Sauf que depuis est arrivée l’ère de la Single Page Application et de la page web qui ne fonctionne qu’avec Javascript activé. Donc, les robots de spam se sont modernisés et utilisent probablement des outils de pilotage de navigateur, type Selenium. La conséquence, c’est qu’ils ont la même « vision » de l’application que les utilisateurs réels, et donc que les champs cachés seront ignorés.
Mais alors, comment se prémunir de ce genre de spam ?
Est-on obligés de faire appel à des services tiers, comme semble l’indiquer l’immense majorité des ressources sur la question ?
Deux solutions simples et efficaces
Il y a deux techniques très efficaces que je m’étonne de les avoir vu que très rarement.
L’arme nucléaire : interdire les liens dans votre formulaire
Tous ces spams automatisés n’ont pour but que de vous faire cliquer sur des liens malveillants. Donc, s’il n’y a aucune raison légitime de mettre des liens dans votre formulaire, vous pouvez tout simplement…
Interdire les liens dans votre formulaire (et prévenir les utilisateurs de ce fait).
Une simple détection sur http://
ou https://
supprime 90 % de ceux que je reçois ; une version plus poussée qui détecte {texte}.{texte}/{texte}
avec {texte}
des bouts de textes sans espaces les détecte tous.
Plus subtil et un peu plus risqué
Une autre possibilité c’est de jouer sur le fait que les robots remplissent les formulaires rapidement.
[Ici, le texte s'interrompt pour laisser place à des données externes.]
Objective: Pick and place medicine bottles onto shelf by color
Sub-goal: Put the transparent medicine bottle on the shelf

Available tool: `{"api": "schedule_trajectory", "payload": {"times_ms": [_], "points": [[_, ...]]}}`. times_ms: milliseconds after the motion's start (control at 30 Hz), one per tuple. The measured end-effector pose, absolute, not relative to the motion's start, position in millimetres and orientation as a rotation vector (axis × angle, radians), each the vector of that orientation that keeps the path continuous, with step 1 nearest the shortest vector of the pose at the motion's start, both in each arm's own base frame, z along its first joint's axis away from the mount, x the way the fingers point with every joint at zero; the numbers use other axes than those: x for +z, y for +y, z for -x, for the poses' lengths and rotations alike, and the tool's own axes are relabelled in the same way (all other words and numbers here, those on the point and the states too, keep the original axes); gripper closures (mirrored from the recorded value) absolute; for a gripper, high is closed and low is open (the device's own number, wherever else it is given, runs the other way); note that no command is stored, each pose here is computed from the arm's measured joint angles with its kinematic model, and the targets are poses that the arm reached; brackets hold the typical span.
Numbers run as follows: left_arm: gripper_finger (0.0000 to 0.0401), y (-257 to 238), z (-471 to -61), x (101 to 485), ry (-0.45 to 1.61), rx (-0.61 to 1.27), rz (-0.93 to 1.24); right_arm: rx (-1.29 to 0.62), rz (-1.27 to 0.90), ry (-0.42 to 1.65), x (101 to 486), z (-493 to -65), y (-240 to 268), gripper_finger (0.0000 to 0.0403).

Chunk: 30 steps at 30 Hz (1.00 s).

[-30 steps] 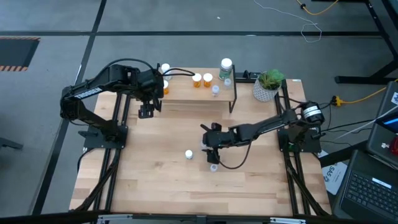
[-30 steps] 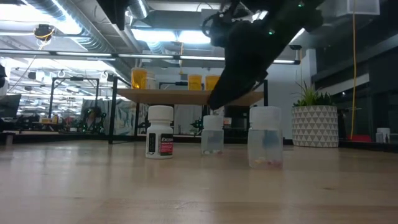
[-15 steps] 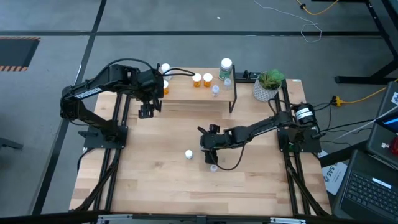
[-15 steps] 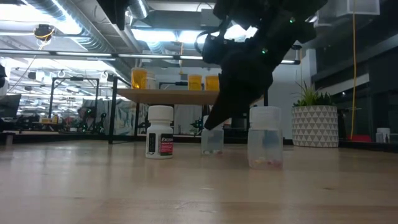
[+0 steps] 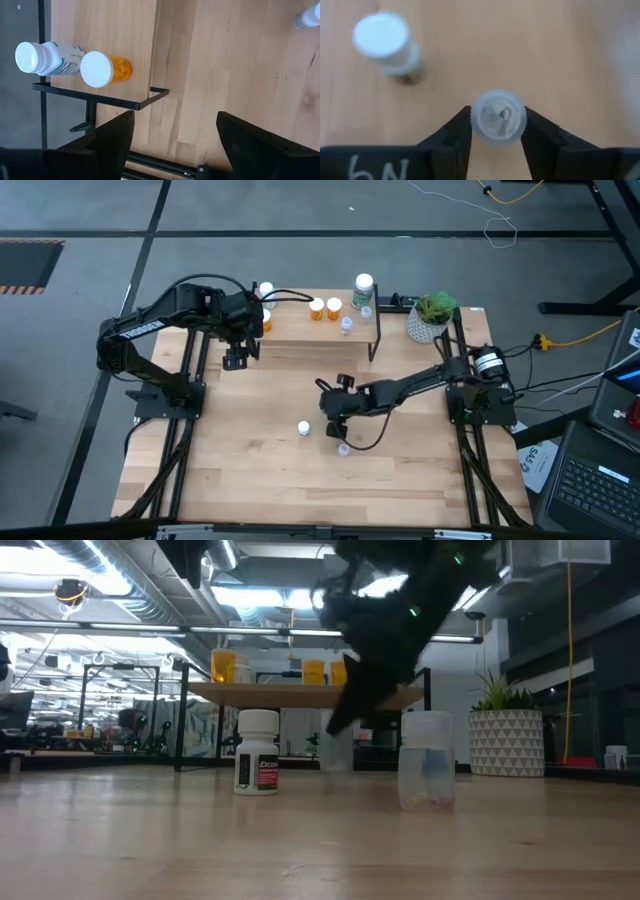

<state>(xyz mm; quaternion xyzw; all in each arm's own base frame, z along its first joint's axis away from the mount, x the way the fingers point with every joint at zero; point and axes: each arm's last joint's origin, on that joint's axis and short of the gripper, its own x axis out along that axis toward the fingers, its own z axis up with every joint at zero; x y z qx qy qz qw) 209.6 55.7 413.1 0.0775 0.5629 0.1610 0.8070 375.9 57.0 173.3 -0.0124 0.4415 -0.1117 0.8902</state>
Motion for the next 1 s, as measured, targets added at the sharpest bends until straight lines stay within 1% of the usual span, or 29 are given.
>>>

Trop vite en fait. Dans ceux que je reçois, c’est entre 300 et 1200 ms, avec une moyenne autour de 600 ms. Et donc…
Il suffit de mesurer le temps mis entre l’affichage du formulaire et son renvoi, les réponses trop rapides seront comptabilisées comme du spam.
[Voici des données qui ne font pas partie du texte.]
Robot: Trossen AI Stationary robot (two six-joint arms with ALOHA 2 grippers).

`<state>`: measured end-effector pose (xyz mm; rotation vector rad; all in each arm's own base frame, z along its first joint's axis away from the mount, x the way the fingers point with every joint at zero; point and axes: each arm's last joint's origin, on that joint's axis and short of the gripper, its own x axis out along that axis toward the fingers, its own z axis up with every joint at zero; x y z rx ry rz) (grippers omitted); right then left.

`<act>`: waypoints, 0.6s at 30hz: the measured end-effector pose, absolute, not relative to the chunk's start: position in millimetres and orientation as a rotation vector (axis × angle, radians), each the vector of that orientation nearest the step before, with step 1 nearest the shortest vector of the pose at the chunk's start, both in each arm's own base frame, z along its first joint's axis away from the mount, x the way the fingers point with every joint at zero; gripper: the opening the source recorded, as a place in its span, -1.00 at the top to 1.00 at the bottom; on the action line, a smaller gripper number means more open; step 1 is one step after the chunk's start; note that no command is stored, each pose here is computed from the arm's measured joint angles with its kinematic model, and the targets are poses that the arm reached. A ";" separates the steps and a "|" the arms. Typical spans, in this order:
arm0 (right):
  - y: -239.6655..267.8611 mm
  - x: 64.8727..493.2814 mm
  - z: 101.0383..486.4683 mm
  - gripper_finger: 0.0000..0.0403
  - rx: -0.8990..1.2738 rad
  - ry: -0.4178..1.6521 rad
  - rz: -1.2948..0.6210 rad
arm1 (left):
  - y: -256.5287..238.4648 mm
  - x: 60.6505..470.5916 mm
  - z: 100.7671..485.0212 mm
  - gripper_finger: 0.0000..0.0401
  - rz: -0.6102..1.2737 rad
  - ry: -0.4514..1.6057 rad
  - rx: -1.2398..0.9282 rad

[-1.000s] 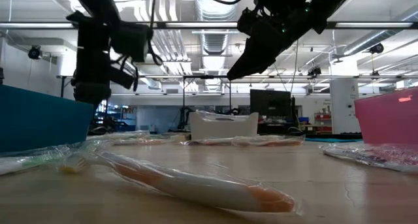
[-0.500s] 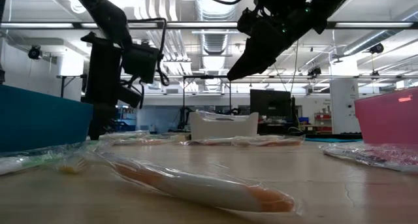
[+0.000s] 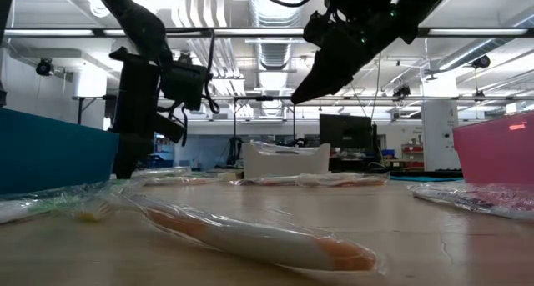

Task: Pick & Place Toothbrushes
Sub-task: Put the green toothbrush into the pink bin

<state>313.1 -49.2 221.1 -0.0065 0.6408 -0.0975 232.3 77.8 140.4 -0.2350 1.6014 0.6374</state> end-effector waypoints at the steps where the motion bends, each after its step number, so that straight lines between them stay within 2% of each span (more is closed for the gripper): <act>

Le plus simple, sans avoir à gérer de session, est d’envoyer une date (avec une précision à la seconde ou mieux) dans le formulaire. Le formulaire renvoie cette date sans la toucher, le serveur peut facilement calculer le temps écoulé.
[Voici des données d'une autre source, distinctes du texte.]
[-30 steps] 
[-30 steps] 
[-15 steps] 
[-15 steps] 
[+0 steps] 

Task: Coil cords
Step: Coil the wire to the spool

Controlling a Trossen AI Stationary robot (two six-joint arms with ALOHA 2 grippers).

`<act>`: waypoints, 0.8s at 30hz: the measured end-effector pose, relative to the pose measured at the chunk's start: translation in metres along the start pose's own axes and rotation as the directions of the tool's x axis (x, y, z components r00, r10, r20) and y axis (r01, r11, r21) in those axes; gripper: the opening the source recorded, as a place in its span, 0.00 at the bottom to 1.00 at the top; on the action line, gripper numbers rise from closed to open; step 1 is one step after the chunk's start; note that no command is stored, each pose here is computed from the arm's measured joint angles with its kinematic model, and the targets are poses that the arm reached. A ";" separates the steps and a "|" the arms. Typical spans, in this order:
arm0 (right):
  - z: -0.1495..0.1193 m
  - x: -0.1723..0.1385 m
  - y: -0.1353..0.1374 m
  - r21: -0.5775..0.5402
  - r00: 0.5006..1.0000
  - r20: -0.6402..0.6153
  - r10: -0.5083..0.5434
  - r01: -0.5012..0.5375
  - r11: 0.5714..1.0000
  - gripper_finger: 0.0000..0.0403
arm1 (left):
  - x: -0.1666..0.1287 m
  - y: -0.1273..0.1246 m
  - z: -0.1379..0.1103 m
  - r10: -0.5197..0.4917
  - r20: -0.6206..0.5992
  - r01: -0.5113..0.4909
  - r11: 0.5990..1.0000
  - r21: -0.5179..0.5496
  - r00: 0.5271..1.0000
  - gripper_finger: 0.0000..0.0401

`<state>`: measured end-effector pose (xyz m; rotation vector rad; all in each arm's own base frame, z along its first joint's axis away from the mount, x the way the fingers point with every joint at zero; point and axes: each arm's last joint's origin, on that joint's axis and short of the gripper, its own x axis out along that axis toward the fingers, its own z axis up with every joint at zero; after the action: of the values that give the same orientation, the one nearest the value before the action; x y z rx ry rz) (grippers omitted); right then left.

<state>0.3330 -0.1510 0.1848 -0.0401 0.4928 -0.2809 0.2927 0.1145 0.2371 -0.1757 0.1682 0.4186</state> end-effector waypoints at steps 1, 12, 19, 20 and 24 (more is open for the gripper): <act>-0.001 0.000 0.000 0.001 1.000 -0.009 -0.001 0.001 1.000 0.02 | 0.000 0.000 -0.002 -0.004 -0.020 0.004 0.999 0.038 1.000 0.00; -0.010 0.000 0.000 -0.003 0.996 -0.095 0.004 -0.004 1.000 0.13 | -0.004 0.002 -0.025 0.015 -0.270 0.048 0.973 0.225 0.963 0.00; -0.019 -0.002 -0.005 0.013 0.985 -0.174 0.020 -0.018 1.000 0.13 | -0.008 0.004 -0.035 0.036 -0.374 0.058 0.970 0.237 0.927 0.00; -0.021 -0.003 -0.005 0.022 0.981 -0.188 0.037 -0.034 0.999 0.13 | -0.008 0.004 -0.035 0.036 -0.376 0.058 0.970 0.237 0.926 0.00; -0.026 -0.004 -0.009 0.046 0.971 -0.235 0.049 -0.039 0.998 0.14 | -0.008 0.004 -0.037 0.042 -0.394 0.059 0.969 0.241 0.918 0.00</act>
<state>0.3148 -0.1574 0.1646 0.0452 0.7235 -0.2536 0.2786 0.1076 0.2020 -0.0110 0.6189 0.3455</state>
Vous devez utiliser une horloge monotone pour cette utilisation, et pas l’horloge du système.
Une horloge monotone, c’est une horloge qui avance toujours au même rythme, quoi qu’il se passe. À la différence de l’horloge système, qui est généralement à l’heure légale ou à UTC. Or, cette heure bouge de façon non-linéaire : changements de fuseaux horaires, ajustements manuels, auto-ajustement avec NTP… et donc tout calcul précis de durée basé sur ce type d’horloge peut être faux et mener à des résultats aberrants.
Par exemple en Java, il faut utiliser System.nanoTime()
et pas System.currentTimeMillis()
(ni une nouvelle date, elles se basent sur ce dernier appel).
Limites
Les principales limites de ces systèmes sont :
- Aucune résistance à une attaque ciblée : l’attaquant qui a la patience de faire un script spécialement pour votre formulaire ne mettra pas longtemps à contourner les protections.
- Ça peut quand même ennuyer l’utilisateur ; soit s’il avait en fait une vraie raison de mettre un lien à laquelle vous n’avez pas pensée, soit si le temps de blocage du formulaire est trop court (pensez au cas où presque tout est pré-rempli par le navigateur et où l’utilisateur a prévu un copier/coller du texte principal).
Néanmoins en pratique ça couvre une bonne partie des cas d’usage, sans le moindre inconvénient ergonomique pour l’utilisateur.
Et c’est le principal.
Logo : une boite de spam, la viande en boite.